At least one employee's dog - Chester, a cocker spaniel belonging to the office manager - is welcome in the barn. Both kitchens spotted on a tour were well-stocked with chocolate malt balls and
As well as emphasizing the investment rather than the insurance benefits of annuities, and shedding annuities' hidebound image, AnnuityNet.com aims to appeal to different investors.
"Typically, annuity customers are 50 year olds who have a big pot of money," Meyer said. AnnuityNet.com is targeting the 35- to 45-year old age group. This age group is aware of the need to start saving for retirement, and is concerned about not outliving retirement income, Meyer said. Many ask about annuities' lifetime income benefits.
AnnuityNet.com's annuities have been designed to appeal to these younger investors, with minimums as low as $1,000. One product, the Stein Roe annuity, requires only $100 a month, Meyer said.
The company's latest ad campaign also reflects its offbeat approach.
One colorful, glossy ad in the campaign depicts Dolly the Cloned Sheep with eyes like AnnuityNet's logo (a black sphere with a streak of green) and the headline: "Genetic Re-engineering. What makes you think it just works on sheep?" Another ad is of a pill, resembling the AnnuityNet logo, dissolving on a person's tongue, with the headline: "It will make you forget everything you hate about annuities."
These ads started running in June 2000 to correspond with the introduction of the AnnuityNetAdvisor website. The company declined to disclose how much it was spending on the campaign. The company has been advertising the AnnuityNet.com site since March 1999 with Web banners, and began print advertising in July 1999.
AnnuityNet is in the habit of doing offbeat ads.
"All of the ads for both AnnuityNet.com and AnnuityNetAdvisor.com have had a modern sensibility that appeals to forward-thinking investors and advisors who have embraced the Internet economy," said Nancy Swanson, vice president of marketing. "It's fitting, really. Just as the products themselves are not traditional annuities, AnnuityNet's advertisements are not the kind [of ads] people traditionally associate with investing." All of the ads were created by Richardson, Myers & Donofrio of Baltimore.
The company also attempts to shake off the industry's stodgy image on its consumer website. On the site, the company tries to convey that variable annuities can be good financially, and that the problem lies in the way they are sold and distributed, Chalke said. It attempts to make the product more appealing and understandable through simplified language and comical images of, for example, an exasperated investor.
Annuities can be more efficiently sold directly over the web than through other channels, Dunlap said. The site offers no-load funds with one-quarter of the distribution costs of offline annuities, said Dunlap. The products sold charge an average of 55 to 65 basis points compared to the industry average of 124.
Currently, AnnuityNet.com offers five annuities, each of them designed specifically for sale on the site. Lincoln National Life Insurance Company of Fort Wayne, Ind., AnnuityNet's primary sponsor, agreed to provide the test product. Lincoln National's eAnnuity was the first product on the marketplace in 1998, and the first annuity sold online.
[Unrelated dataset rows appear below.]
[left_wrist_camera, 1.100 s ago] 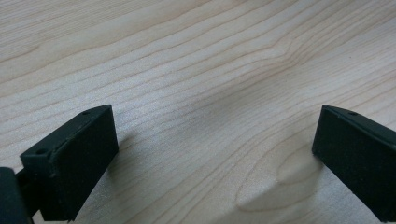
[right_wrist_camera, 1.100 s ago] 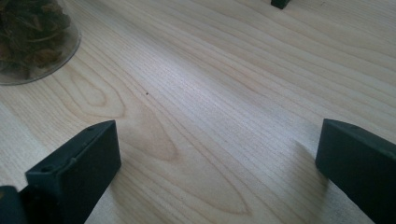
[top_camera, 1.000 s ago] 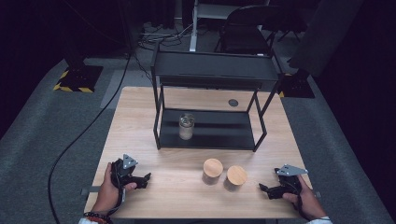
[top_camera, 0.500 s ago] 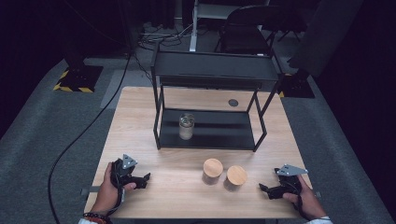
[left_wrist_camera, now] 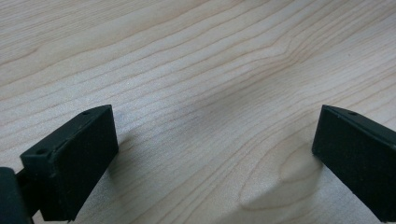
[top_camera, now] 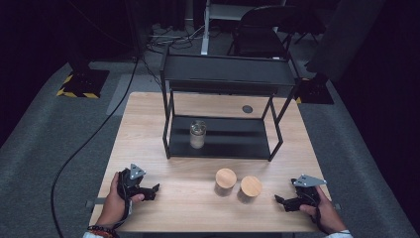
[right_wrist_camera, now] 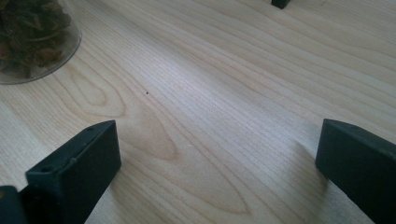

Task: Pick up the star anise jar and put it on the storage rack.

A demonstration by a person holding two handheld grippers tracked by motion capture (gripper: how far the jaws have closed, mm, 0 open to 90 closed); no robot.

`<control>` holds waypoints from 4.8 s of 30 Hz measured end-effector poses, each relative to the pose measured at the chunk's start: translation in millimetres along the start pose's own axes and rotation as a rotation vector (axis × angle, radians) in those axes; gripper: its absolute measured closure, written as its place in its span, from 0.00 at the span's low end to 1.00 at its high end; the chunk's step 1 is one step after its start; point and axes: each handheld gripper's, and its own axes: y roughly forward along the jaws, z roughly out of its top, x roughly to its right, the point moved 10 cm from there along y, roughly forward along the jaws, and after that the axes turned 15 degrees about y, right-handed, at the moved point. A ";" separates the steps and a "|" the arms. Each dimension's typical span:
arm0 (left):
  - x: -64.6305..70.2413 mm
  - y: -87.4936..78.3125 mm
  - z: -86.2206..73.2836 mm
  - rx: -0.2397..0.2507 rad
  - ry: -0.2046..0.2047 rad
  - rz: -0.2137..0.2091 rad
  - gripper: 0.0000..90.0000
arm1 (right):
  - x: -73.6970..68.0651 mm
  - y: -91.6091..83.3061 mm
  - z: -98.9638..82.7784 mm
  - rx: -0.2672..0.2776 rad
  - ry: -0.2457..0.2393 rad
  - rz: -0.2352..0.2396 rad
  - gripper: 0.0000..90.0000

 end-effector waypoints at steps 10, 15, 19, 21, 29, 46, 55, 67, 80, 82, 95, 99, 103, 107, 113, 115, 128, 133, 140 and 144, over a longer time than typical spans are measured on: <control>0.0 0.1 0.1 0.001 -0.001 0.001 0.00 | -4.0 -4.8 -2.7 -0.073 -0.061 -0.012 0.01; 0.0 0.0 0.0 0.000 0.000 0.000 0.00 | -5.8 -8.5 -1.5 -0.082 -0.074 -0.025 0.01; 0.0 0.0 0.0 0.000 0.000 0.000 0.00 | -10.2 -13.0 0.9 -0.085 -0.079 -0.020 0.01; 0.0 0.0 0.0 0.000 0.000 0.000 0.00 | -12.7 -14.9 2.1 -0.085 -0.082 -0.018 0.01; 0.0 0.0 0.0 0.000 0.000 0.000 0.00 | -25.0 -23.8 10.1 -0.075 -0.100 0.003 0.01; 0.0 0.0 0.0 0.000 0.000 0.000 0.00 | -60.8 -35.2 27.5 -0.079 -0.152 0.068 0.01; 0.0 0.1 0.1 0.001 0.000 0.000 0.00 | -75.4 -36.6 34.9 -0.072 -0.167 0.094 0.01; 0.0 0.0 0.0 0.000 0.000 0.000 0.00 | -87.1 -35.9 41.9 -0.087 -0.166 0.108 0.01; 0.0 0.1 0.1 0.001 0.001 -0.001 0.00 | -100.8 -32.9 52.5 -0.079 -0.209 0.108 0.01; 0.0 0.1 0.1 0.001 0.001 -0.001 0.00 | -102.7 -31.7 54.4 -0.084 -0.213 0.105 0.01; -0.1 0.1 0.1 0.001 0.002 -0.001 0.00 | -117.8 -25.6 66.2 -0.082 -0.247 0.121 0.01; -0.1 0.1 0.1 0.001 0.002 -0.001 0.00 | -124.6 -22.2 70.7 -0.081 -0.263 0.126 0.01; -0.1 0.1 0.1 0.001 0.002 -0.001 0.00 | -131.5 -18.3 74.5 -0.084 -0.274 0.133 0.01; -0.1 0.1 0.1 0.001 0.002 0.000 0.00 | -137.5 -14.7 76.6 -0.092 -0.292 0.142 0.01; 0.0 0.1 0.2 0.002 0.001 0.000 0.00 | -145.1 -10.3 80.9 -0.098 -0.310 0.150 0.01; 0.0 0.1 0.1 0.001 0.002 -0.001 0.00 | -146.7 -8.7 81.7 -0.102 -0.314 0.150 0.01; -0.2 0.2 0.2 0.002 0.003 0.000 0.00 | -160.0 6.5 85.3 -0.139 -0.339 0.160 0.02; -0.2 0.2 0.2 0.002 0.003 -0.001 0.00 | -163.8 11.2 87.1 -0.147 -0.344 0.156 0.02; -0.2 0.3 0.3 0.003 0.005 -0.002 0.00 | -168.9 16.8 90.3 -0.161 -0.357 0.149 0.02; -0.2 0.3 0.3 0.003 0.005 -0.002 0.00 | -172.9 18.6 92.5 -0.168 -0.368 0.153 0.02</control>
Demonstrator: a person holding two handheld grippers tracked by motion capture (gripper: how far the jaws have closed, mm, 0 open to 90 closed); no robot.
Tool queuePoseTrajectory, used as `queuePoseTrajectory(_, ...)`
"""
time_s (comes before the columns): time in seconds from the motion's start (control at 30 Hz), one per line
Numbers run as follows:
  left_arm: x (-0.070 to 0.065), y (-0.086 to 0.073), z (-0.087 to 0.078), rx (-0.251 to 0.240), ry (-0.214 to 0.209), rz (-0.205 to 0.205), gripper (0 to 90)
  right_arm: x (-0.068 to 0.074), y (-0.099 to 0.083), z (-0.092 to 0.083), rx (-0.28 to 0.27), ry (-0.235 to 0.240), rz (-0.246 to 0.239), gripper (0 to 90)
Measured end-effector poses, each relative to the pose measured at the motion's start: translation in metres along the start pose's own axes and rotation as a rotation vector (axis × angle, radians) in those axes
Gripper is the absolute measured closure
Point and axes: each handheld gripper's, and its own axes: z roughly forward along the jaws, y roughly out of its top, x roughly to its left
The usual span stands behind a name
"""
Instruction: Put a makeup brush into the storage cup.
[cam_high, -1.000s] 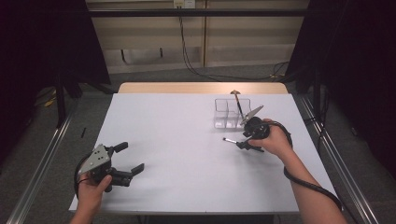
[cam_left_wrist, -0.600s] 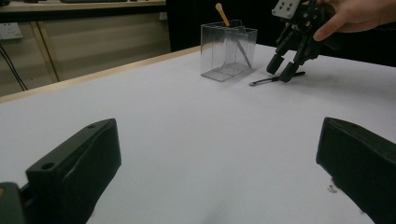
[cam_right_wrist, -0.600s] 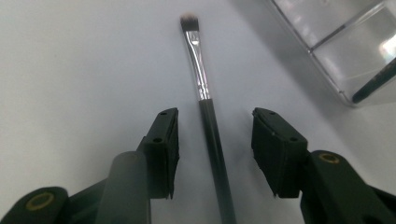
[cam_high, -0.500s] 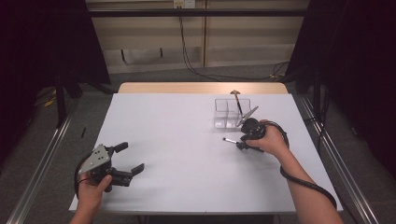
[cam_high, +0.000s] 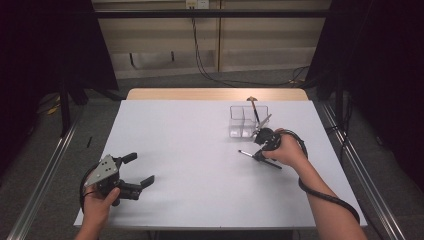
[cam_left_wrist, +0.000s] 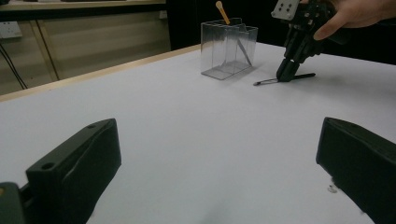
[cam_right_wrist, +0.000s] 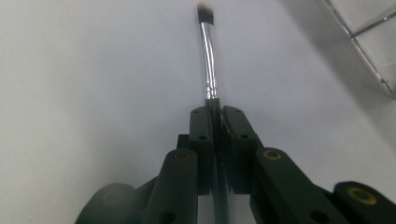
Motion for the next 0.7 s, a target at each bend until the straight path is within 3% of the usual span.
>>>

Online, customers can fill out applications, view their current asset allocation and account balances, transfer sub-accounts and add money to their accounts. The site also has tools showing the advantage of compounding interest on tax-deferred investing.
"No load annuities are what no load mutual funds were 20 years ago," said Chalke. "In 1980, no load mutual funds were an exotic product. Everyone was asking: what are they and where can you buy them?" Chalke believes the no load annuity business is approximately five years away from where no load mutual funds currently are and that the development of no load annuities will foster their evolution. The technology is now available so that for the annuities industry to catch up depends solely on customer acceptance of the direct sales of the product, said Chalke.
"It is really more the adoption rate of humans, not the technology," said Chalke.